**Instructions to follow**
Reproduce the listing below in full and exactly; no pictures belong in the copy.

**Data provided**
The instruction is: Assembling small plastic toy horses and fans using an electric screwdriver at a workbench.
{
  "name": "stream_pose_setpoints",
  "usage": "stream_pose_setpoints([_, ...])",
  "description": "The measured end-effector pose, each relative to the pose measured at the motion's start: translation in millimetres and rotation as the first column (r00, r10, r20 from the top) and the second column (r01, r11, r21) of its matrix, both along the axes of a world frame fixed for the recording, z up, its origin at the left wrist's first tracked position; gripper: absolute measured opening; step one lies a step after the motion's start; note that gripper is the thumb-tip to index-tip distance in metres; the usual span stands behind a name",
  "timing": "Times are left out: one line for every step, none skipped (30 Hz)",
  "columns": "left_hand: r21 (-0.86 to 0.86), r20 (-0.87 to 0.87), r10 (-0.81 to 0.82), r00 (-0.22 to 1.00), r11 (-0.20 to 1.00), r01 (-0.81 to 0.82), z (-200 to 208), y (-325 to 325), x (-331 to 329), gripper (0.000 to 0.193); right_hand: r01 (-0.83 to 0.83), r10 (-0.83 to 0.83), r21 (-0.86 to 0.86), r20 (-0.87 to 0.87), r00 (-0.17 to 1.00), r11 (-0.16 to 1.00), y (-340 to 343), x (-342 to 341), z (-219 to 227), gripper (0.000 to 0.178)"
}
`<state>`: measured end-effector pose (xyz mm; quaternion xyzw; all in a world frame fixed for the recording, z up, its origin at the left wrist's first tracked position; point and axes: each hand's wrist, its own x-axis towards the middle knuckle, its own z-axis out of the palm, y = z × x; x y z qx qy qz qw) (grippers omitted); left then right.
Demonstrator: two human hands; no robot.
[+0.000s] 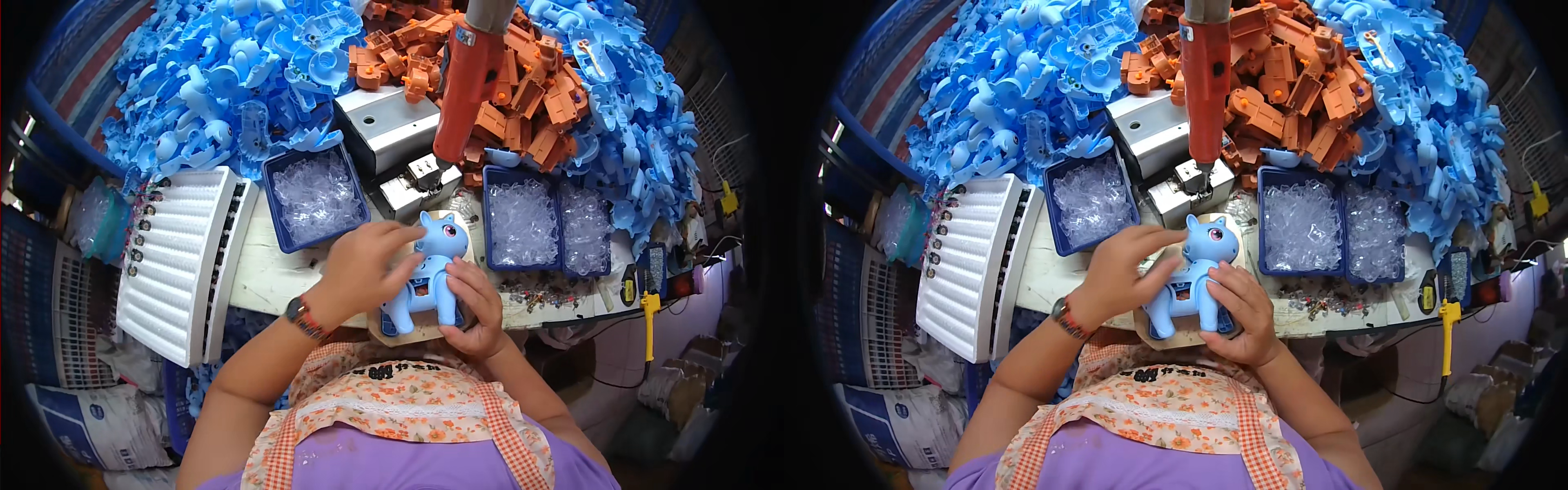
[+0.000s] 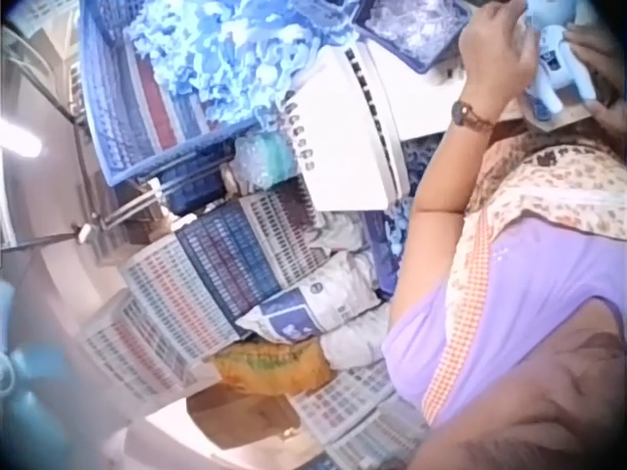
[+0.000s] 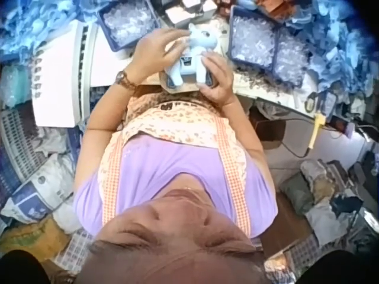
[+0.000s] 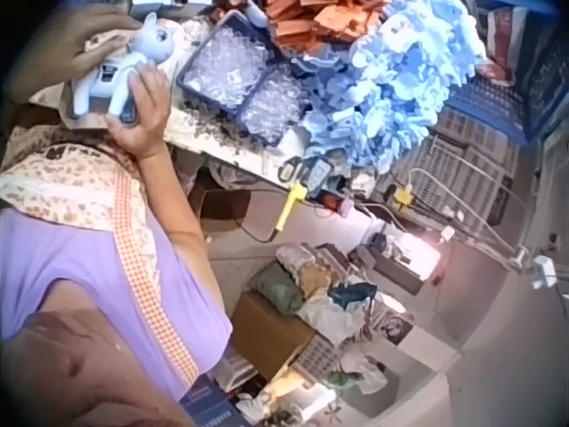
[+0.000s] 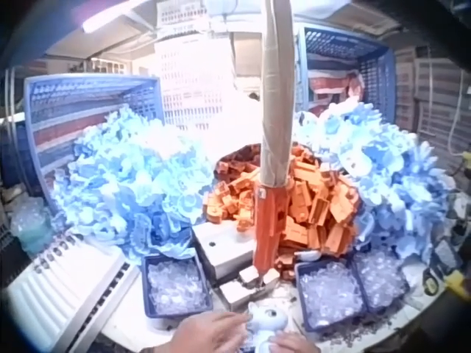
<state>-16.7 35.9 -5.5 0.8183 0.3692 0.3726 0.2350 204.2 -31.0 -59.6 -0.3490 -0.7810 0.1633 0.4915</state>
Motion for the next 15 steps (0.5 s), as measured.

**Written answer**
The instruction is: Assembling small plastic toy horses and fans using an electric screwdriver at a workbench.
{
  "name": "stream_pose_setpoints",
  "usage": "stream_pose_setpoints([_, ...])",
  "description": "The measured end-effector pose, each relative to the pose measured at the motion's start: translation in millimetres and rotation as the first column (r00, r10, r20 from the top) and the second column (r01, r11, r21) of its matrix, both along the axes of a world frame fixed for the recording, z up, its origin at the left wrist's first tracked position; gripper: absolute measured opening; step one lies a step after the motion's start; note that gripper is the thumb-tip to index-tip distance in metres; the usual span stands behind a name",
  "timing": "Times are left out: one line for every step, none skipped (30 Hz)",
  "columns": "left_hand: r21 (-0.86 to 0.86), r20 (-0.87 to 0.87), r10 (-0.81 to 0.82), r00 (-0.22 to 1.00), r11 (-0.20 to 1.00), r01 (-0.81 to 0.82), z (-200 to 208), y (-325 to 325), x (-331 to 329), gripper (0.000 to 0.193); right_hand: r01 (-0.83 to 0.83), r10 (-0.83 to 0.83), r21 (-0.86 to 0.86), r20 (-0.87 to 0.87), r00 (-0.17 to 1.00), r11 (-0.16 to 1.00), y (-340 to 343), x (-342 to 341), z (-219 to 227), gripper (0.000 to 0.178)"
}
`<state>`: measured end-effector pose (xyz mm; quaternion xyzw; all in a world frame fixed for the recording, z up, its origin at the left wrist's first tracked position; point and axes: each hand's wrist, its own x-axis towards the middle knuckle, its own z-axis out of the palm, y = z × x; x y z qx qy qz qw) (grippers omitted); left then right.
Demonstrator: two human hands; no robot.
[+0.000s] 
[+0.000s] 
[+0.000s] 
[+0.000s] 
[+0.000s] 
<state>-16.7 35.9 -5.5 0.8183 0.3692 0.3726 0.2350 204.2 -31.0 -59.6 -0.3490 -0.7810 0.1633 0.4915</state>
Motion for the next 15 steps (0.5 s), as measured.

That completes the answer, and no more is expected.